## Aim of the exercise
Restate the data exactly as given and keep the pictures out.

## Given material

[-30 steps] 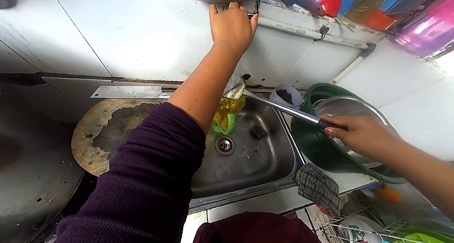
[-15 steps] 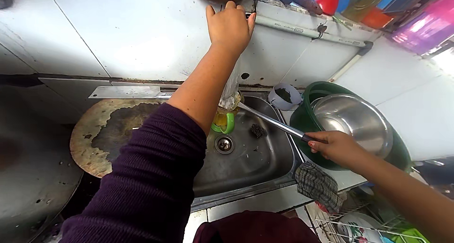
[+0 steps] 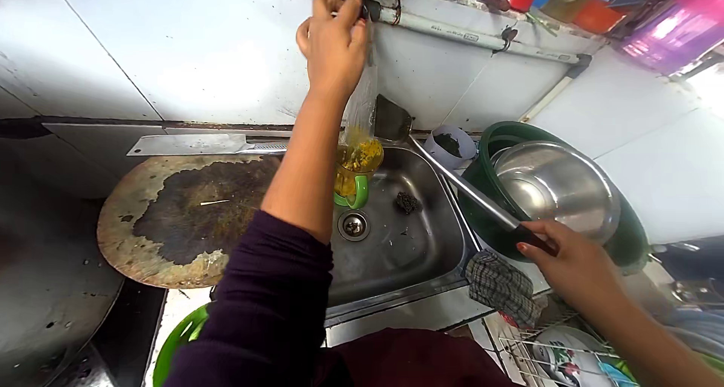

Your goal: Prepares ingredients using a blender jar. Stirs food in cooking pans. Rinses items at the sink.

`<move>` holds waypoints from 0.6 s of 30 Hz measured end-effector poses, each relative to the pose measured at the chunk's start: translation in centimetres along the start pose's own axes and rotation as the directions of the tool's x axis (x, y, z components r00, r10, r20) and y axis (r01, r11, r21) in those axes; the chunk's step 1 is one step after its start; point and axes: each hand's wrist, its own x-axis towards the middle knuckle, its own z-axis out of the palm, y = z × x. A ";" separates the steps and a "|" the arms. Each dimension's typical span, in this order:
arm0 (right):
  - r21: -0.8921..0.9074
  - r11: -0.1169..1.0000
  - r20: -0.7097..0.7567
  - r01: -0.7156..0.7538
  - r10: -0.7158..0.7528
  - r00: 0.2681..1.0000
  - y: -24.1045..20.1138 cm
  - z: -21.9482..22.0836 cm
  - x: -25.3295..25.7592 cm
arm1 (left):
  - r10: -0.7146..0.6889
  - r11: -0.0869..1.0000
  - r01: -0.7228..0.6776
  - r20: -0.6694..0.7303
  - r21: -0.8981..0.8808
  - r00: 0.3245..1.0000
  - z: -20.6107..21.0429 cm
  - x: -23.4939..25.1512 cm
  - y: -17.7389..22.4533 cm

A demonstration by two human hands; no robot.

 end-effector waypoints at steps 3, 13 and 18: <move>0.036 0.999 -0.037 -0.034 0.036 0.999 0.4 1.5 -1.0 | -0.182 0.935 0.051 -0.350 -0.352 0.919 1.7 -7.2 -1.7; 0.459 0.868 0.020 -0.190 0.203 0.979 2.7 7.7 -5.7 | -0.743 0.427 0.864 0.441 -0.266 0.503 10.7 -25.8 -4.7; 0.614 0.784 -0.048 -0.087 0.147 0.988 4.9 6.6 -9.7 | -0.707 0.369 0.812 0.430 -0.452 0.561 10.8 -25.5 -3.5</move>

## Reply to the task
[-30 steps] 
[-15 steps] 
[+0 steps] 

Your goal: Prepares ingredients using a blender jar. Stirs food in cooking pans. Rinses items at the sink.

`<move>` holds waypoints from 0.6 s of 30 Hz measured end-effector poses, each relative to the pose measured at the chunk's start: translation in centimetres along the start pose's own axes and rotation as the directions of the tool's x axis (x, y, z components r00, r10, r20) and y axis (r01, r11, r21) in those axes; the chunk's step 1 is one step after its start; point and axes: each hand's wrist, its own x-axis towards the middle knuckle, its own z-axis out of the palm, y = z × x. A ";" separates the steps and a "|" the arms. Each dimension's typical span, in this order:
arm0 (right):
  - r21: -0.8921..0.9074
  - r11: -0.1169..1.0000
  - r20: -0.7097..0.7567
  - r01: -0.7156..0.7538
  - r10: -0.7158..0.7528
  - r00: 0.2681..1.0000
  - y: -24.1045..20.1138 cm
  - z: -21.9482..22.0836 cm
  - x: -25.3295..25.7592 cm
arm1 (left):
  - r10: -0.7146..0.6889
  - r11: -0.0869..1.0000
  - r01: -0.7228..0.6776
  - r20: -0.6694..0.7303
  - r21: -0.8981..0.8808
  - r00: 0.3245..1.0000
  - z: -20.6107..21.0429 cm
  - x: -23.4939..25.1512 cm
  - y: -17.7389..22.4533 cm

A demonstration by two human hands; no robot.

 end-effector waypoints at steps 3, 13 and 18: <move>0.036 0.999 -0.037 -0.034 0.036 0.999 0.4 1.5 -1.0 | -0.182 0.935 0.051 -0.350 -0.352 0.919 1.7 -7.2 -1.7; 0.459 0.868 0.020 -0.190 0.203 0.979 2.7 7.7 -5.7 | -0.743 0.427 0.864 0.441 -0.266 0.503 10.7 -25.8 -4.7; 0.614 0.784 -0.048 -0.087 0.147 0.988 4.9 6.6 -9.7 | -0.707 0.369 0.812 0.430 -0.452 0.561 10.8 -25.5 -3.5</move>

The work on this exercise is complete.